Currently in the capital there are 14,309 taxi vehicles, of which 3,937 are electric Zero-Emission Capable (ZEC) taxis.

According to Transport for London (TfL) records, in April 2015 there were 22,500 taxis registered in Greater London. Since then there has been a rapid decline in the number of taxis available to cabbies.

London’s licensed taxi industry has invested heavily in nearly 4,000 ZEC vehicles to clean up the capital’s poor air quality. Transport regular TfL has part-funded the Government-led plug-in vehicle grant which offers cabbies a £7,500 grant to switch to a ZEC taxi. TfL has also offered up to £10,000 to taxi drivers and fleet owners to delicense and scrap older licensed taxis from the road.

However due to the higher initial cost of electric vehicles, perceived poor charging networks, continued restrictions placed on taxi road access and now the financial impact caused by coronavirus, some cabbies remain reluctant to invest.

A month ago, London Assembly Member, Keith Prince, asked the Mayor via a monthly written question: “Broken down for each of the last 6 years, how many London Taxi drivers have been forced to scrap their vehicles without any compensation from TfL?”

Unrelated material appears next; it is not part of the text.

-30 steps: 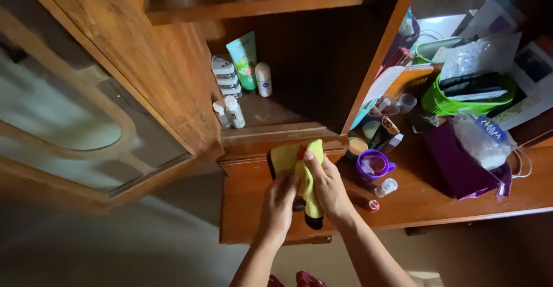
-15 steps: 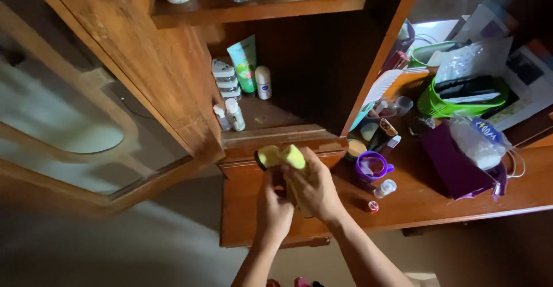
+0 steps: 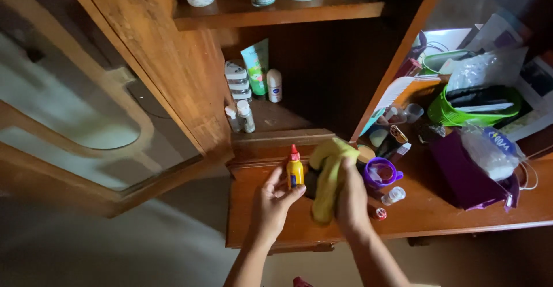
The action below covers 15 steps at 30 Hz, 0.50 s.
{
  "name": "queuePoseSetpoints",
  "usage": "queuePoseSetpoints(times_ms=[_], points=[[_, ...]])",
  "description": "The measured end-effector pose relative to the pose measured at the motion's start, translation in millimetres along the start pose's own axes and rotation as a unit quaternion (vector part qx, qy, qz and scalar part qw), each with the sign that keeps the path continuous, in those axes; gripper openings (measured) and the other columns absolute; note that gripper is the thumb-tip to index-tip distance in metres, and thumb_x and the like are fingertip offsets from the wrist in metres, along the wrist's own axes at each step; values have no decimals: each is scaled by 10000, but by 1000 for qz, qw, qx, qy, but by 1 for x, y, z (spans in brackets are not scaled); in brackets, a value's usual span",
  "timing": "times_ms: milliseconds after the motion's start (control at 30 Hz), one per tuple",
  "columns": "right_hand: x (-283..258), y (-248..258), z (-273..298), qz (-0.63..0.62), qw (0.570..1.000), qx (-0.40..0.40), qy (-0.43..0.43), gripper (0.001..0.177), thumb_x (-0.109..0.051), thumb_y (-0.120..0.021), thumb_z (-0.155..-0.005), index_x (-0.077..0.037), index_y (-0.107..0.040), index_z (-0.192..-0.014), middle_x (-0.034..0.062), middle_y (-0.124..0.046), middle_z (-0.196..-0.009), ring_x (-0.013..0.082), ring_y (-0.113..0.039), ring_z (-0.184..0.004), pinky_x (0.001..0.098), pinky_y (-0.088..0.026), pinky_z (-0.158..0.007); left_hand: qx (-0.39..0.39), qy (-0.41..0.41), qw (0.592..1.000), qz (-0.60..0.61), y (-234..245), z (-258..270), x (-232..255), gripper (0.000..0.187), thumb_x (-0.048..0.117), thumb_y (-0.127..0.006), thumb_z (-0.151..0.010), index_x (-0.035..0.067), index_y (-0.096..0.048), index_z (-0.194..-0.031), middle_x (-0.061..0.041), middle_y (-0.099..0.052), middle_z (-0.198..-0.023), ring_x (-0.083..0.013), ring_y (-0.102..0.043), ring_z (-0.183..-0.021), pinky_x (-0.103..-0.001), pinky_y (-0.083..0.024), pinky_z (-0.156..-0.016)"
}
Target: The person is cleaning and wiping various toiletry bottles and small containers on a wooden shelf using a cloth.
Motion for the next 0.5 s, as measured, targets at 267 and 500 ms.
queuePoseSetpoints(times_ms=[267,500], points=[[31,4,-8,151,971,-86,166,520,-474,-470,-1041,-52,-559,-1331,51,-640,-1103,122,-583,-927,300,-516,-808,20,-76,987,-142,-22,12,-1,602,112,-702,-891,-8,-559,-1464,-151,-763,-1212,-219,-705,-1100,-353,-568,-951],[37,20,-20,116,991,-62,31,537,-497,-441,-1045,-14,-673,-1066,54,-692,-840,127,-636,-685,298,-521,-609,6,-103,995,10,-13,-5,3,481,136,-754,-896,26,-527,-1306,-105,-710,-1240,-216,-688,-1186,-381,-581,-1037]])
Point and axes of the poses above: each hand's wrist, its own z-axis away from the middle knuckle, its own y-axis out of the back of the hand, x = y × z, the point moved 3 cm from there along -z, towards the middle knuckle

Sadiq Khan, Mayor of London, responded recently saying:

“No taxi drivers have been forced to scrap their vehicles.
“There is an air quality crisis in London and taxis are some of the most polluting vehicles on the roads. In central London, taxis are responsible for 25 per cent of all transport emissions of Nitrogen Oxides (NOx), and this has been brought into ever starker relief recently as coronavirus is a respiratory illness.
“Transport for London (TfL) and I have had to take steps to reduce emissions from the taxi fleet, including a Zero Emission Capable (ZEC) licensing requirement and a phased reduction of taxi age limits. However, we have worked collaboratively with the taxi trade and provided a number of support measures to encourage the uptake of cleaner, greener vehicles and incentivise early adoption, including:
- TfL part-funds the government-led plug-in vehicle grant, which gives taxi drivers £7,500 off the purchase price of a new ZEC taxi. With 3,878 ZEC taxis now licensed this equates to more than £29 million
- TfL also provides financial support for the delicensing of older and more polluting taxis, with payments of up to £10,000 for Euro 3, 4 and 5 vehicles. More than £30m has been paid out to individuals and fleet vehicle owners.
- TfL also provides free access to rapid charge points for ZEC taxis in 10 car parks in central London. These are part of a network of 75 rapid charging points which are for exclusive use by taxis across London, in addition to the 197 which taxis can also access alongside other electric vehicles.”